Number 12, Grimmauld Place was gray. Growing up there Sirius Black had been surrounded by the color gray. The royal blue armchair where his father would read after dinner blended in with the dark green love seat where he and Regulus would play Merlin and Arthur. The parlor was fitted with dark red curtains that melded with the dark walls that were filled with portraits of dead relatives. The colors in Number 12, Grimmauld Place had blended together to create a lifeless grey backdrop to Sirius Black's childhood memories.
When he was six years old, Sirius Black saw color for the first time. He was in Madam Malkin's Robes for All Occasions with his mother, when a set of dress robes caught his eye. These were no ordinary dress robes. They were the color of the leaves in autumn after they had fallen off the trees and the color of the red wagon that the muggle neighbors would play with in the street, all at once. They were the color of a new Knut, but also the color of the morning sun when it would rise over his Uncle Albert's house on the sea. Sirius was entranced. He wanted to know what red would feel like. He had reached out to touch it, his small hand slow with disbelief at the vibrant, shimmering fabric, when his mother admonished him. Look but don't touch, she had said. He was a Black, not some muggleborn. Even at the age of six he didn't understand his mother's sense of propriety.
The next time Sirius saw that color he was eleven. He was in the antechamber to the Great Hall at Hogwarts waiting to be sorted, surrounded by his peers. Yet he had never felt more scared or alone. Sirius was learning that his beliefs conflicted with what his family wanted, and he did not know how to solve the inextricable problem that was 'the most noble' family Black. He was considering throwing himself into the lake and becoming squid bait when he saw it. It was the same red that he had seen in Madam Malkin's. Standing on his tiptoes he could make out a small girl, with titan hair that resembled the scarlet and gold banners that hung from the wall. Sirius thought back to what his mother had said—to be a Black was to look, not to touch. That was when Sirius decided that he didn't want to be a Black anymore.
It was late, well into the early hours of the morning, when Sirius had come back from raiding the kitchens to find her lounging on the sofa in the Gryffindor common room, engrossed in a textbook. At the sound of him entering through the portrait the figure on the sofa looked up, and smiled. The fire popped and flickered. Even after all this time, the color of her hair could catch him off guard and remind him of the first time he had ever seen her outside the Great Hall.
"Hey Sirius." Her voice was light, almost sing-songy. She was in a good mood.
"Hey Lily," he replied, as he smiled back at her, "are you hungry?" He motioned to the food piled in his arms.
She laughed. He was always eating. "No thank you Sirius."
"Suit yourself," he said, dumping his loot in an armchair as he sat next to Lily on the couch.
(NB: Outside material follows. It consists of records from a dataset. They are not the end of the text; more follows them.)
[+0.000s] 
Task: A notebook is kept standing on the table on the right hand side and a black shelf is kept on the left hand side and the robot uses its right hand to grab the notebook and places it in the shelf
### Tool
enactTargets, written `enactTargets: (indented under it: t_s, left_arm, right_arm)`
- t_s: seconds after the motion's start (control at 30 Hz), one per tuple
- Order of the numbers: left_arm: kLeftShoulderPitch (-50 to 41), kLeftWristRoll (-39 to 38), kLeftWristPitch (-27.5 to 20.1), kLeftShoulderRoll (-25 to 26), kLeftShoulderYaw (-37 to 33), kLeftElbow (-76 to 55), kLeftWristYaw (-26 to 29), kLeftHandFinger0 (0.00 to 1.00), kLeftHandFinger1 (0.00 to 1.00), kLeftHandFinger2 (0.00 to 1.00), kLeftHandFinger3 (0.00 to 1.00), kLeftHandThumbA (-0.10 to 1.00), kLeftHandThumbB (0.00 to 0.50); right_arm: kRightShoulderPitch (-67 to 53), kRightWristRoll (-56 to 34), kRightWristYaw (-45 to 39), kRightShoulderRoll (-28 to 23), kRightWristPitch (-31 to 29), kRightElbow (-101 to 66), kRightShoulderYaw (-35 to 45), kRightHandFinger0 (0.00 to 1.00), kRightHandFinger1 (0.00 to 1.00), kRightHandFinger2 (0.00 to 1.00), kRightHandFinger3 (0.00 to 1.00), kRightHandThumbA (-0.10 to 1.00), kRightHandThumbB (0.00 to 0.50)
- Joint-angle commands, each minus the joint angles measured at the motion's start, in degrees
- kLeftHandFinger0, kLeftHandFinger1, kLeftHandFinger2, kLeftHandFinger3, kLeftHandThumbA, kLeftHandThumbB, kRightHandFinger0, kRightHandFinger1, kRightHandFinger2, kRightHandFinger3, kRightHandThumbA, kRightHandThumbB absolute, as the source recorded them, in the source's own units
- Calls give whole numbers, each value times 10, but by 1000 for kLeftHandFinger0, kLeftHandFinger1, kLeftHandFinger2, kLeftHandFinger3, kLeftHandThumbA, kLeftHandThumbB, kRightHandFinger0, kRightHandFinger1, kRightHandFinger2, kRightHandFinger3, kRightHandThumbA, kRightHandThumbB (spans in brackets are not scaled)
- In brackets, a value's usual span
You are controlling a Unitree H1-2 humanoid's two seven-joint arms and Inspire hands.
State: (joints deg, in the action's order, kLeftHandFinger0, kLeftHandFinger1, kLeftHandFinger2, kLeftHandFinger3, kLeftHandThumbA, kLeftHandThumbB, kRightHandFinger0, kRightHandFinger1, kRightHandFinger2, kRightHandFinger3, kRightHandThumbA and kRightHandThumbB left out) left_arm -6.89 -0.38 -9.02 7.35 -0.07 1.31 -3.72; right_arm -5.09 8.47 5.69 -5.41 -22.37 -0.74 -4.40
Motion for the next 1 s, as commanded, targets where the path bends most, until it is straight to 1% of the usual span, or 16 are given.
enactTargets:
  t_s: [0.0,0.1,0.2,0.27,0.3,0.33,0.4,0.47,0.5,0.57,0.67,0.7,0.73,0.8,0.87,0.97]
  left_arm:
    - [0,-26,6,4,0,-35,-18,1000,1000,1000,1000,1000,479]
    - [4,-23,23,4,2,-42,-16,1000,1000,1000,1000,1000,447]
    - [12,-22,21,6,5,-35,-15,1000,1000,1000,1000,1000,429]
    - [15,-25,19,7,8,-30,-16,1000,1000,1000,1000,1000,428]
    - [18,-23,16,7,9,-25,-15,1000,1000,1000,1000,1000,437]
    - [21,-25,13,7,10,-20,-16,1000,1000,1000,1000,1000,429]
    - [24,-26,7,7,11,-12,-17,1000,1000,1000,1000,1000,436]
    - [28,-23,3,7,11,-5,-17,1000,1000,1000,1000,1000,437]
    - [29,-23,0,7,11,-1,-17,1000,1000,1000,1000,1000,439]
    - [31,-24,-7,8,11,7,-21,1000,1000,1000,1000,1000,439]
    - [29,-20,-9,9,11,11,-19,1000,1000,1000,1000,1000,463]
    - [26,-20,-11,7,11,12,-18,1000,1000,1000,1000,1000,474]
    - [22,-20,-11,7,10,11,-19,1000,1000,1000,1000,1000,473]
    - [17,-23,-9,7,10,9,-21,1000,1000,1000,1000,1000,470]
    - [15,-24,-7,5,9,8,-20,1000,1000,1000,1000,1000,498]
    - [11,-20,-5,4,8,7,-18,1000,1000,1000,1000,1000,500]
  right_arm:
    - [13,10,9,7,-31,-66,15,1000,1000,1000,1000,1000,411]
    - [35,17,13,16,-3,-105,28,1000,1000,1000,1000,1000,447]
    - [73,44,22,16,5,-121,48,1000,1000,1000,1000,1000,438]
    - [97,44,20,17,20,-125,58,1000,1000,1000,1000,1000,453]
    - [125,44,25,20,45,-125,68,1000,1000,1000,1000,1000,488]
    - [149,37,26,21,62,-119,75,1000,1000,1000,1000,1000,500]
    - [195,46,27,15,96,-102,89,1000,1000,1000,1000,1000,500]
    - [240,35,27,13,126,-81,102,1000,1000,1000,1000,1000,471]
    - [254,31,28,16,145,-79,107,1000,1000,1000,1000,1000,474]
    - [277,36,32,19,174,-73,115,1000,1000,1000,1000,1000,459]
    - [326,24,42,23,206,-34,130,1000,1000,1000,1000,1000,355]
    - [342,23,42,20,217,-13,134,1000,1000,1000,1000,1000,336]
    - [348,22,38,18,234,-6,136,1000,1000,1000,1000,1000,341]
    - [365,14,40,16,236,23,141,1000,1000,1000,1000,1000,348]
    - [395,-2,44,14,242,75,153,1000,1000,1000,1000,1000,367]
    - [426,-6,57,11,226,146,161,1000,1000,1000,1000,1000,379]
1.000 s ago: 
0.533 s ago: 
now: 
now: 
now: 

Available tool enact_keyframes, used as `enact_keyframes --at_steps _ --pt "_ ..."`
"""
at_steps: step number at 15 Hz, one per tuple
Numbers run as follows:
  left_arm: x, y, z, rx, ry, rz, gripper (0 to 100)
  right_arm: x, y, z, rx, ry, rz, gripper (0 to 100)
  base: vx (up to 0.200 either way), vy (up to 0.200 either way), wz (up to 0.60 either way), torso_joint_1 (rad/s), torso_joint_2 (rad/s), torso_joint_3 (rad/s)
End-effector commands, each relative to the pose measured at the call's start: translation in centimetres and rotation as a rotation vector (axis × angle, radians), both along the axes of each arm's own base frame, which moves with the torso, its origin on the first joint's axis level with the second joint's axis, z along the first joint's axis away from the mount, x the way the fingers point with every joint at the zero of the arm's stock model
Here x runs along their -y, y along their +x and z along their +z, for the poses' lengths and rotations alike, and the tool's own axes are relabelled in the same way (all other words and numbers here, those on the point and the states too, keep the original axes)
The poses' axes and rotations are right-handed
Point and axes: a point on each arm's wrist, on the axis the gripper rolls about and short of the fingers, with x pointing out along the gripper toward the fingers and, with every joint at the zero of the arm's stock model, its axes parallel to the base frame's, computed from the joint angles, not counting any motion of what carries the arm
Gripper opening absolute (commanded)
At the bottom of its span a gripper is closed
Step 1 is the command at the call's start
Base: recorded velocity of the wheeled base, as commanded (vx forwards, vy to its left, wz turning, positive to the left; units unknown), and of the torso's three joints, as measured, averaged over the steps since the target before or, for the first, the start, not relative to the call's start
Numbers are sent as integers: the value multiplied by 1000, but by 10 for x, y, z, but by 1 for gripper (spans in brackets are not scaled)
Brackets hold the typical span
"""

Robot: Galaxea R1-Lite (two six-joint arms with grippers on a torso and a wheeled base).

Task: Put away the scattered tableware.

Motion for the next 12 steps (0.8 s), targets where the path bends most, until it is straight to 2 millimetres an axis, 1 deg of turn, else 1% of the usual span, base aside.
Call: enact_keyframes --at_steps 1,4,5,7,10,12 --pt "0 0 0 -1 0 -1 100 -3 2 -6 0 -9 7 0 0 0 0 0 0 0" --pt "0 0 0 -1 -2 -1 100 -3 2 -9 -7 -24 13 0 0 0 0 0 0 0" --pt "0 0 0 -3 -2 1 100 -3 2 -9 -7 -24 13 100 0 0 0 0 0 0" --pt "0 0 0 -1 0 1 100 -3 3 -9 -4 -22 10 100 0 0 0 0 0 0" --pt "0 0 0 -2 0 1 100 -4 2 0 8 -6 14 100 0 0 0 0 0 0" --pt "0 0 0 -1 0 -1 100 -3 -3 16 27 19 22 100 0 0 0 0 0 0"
Somewhere in the years that James spent pursuing Lily, Sirius had become a confidant to the red headed girl. It was unconventional, for sure, but between James's misguided attempts of wooing Lily, and Sirius's attempts to prove to her that his best mate wasn't as unstable as she would like to think, a type of friendship was formed. Sirius was still James's best friend, and Lily still hated James's guts, but somehow they started confiding in each other, and they had never really stopped.
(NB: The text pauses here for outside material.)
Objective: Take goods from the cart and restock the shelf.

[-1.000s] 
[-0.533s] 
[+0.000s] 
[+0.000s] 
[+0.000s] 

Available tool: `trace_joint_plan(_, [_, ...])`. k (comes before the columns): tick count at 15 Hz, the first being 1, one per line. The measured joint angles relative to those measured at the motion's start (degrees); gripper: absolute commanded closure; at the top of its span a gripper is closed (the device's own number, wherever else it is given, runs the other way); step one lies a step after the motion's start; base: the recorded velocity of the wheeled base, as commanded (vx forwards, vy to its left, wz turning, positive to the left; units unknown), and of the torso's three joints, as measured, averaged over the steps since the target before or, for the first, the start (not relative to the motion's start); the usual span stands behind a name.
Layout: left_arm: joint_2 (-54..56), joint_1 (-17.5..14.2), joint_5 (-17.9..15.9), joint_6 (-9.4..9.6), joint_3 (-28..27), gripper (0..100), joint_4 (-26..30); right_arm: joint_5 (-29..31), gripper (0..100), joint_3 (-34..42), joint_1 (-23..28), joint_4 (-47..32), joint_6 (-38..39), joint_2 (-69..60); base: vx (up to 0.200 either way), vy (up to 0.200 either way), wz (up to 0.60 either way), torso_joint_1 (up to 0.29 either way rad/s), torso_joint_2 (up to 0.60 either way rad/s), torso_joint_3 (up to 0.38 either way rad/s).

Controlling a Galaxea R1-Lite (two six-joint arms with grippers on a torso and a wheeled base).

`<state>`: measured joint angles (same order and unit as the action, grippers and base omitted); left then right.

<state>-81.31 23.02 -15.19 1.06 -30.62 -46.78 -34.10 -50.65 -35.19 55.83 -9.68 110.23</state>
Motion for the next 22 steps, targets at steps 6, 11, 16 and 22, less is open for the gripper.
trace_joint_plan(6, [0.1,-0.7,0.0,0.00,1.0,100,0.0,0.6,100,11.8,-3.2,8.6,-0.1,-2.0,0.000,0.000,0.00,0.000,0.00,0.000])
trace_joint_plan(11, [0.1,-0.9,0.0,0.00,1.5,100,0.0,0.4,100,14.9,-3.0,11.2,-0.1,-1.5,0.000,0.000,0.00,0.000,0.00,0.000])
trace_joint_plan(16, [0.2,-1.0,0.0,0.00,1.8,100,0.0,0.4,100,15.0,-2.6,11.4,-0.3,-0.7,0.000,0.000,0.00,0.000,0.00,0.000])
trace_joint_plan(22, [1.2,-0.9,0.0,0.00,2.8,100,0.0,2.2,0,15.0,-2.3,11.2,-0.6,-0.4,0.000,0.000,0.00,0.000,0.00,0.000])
"So," Sirius said, as he stretched and put his arms behind his head and crossed his ankle, "it's our last year at Hogwarts. Weird, huh?"
"Indeed," Lily commented as she stifled a yawn. Sirius grabbed her hand and pulled her towards his side of the couch. She put her head on his shoulder and sighed.
"Any big plans on what you're going to do after you graduate?" he asked.
"Mmmm, I really don't want to think about graduation right now," between the workload the professors had given them and N.E.W.T.s were looming ominously at the end of the year, responsibility was the last thing she wanted to think about.
"Aww, why not Lily? Are you going to miss me too much?"
She grinned, and he felt her lightly hit his arm as she shot back, "In your dreams, Sirius."
"If only you knew," he replied jokingly as he threw a piece of candy at her. The two burst into laughter.
And this was how it was between them. No pretenses. Just two friends who could joke and flirt, and nothing would change.
He glanced down at her. Her eyes were closed, a dusting of freckles across her nose still remained from the summer. Her hair in the shimmered from the light form the fire. It was the color of the flames. "Lily," he said.
"Yeah."
"Can I play with your hair?"
She tried to hide her smile. Sirius wasn't usually the type to ask permission to do anything, but it was moments like this that reminded Lily why she liked the wizard so much.
"Of course, Sirius," she replied, closing her eyes again.
Gently Sirius put his arm around her shoulder. Lily scooted closer to him. Slowly he ran his fingers through her hair, the red-gold strands slipping through his fingers like water. She sighed softly. Wrapping one of the colored locks around his finger, he smiled. He drank in the moment—the heat from the fire, the warmth from the girl curled up in the arms, the sweetness of the butterscotch in his mouth, and the contentment he felt from being able to, for one moment, to say that he had possessed happiness. He had possessed color, and contrary to all things Black and gray, he was able to look and to touch.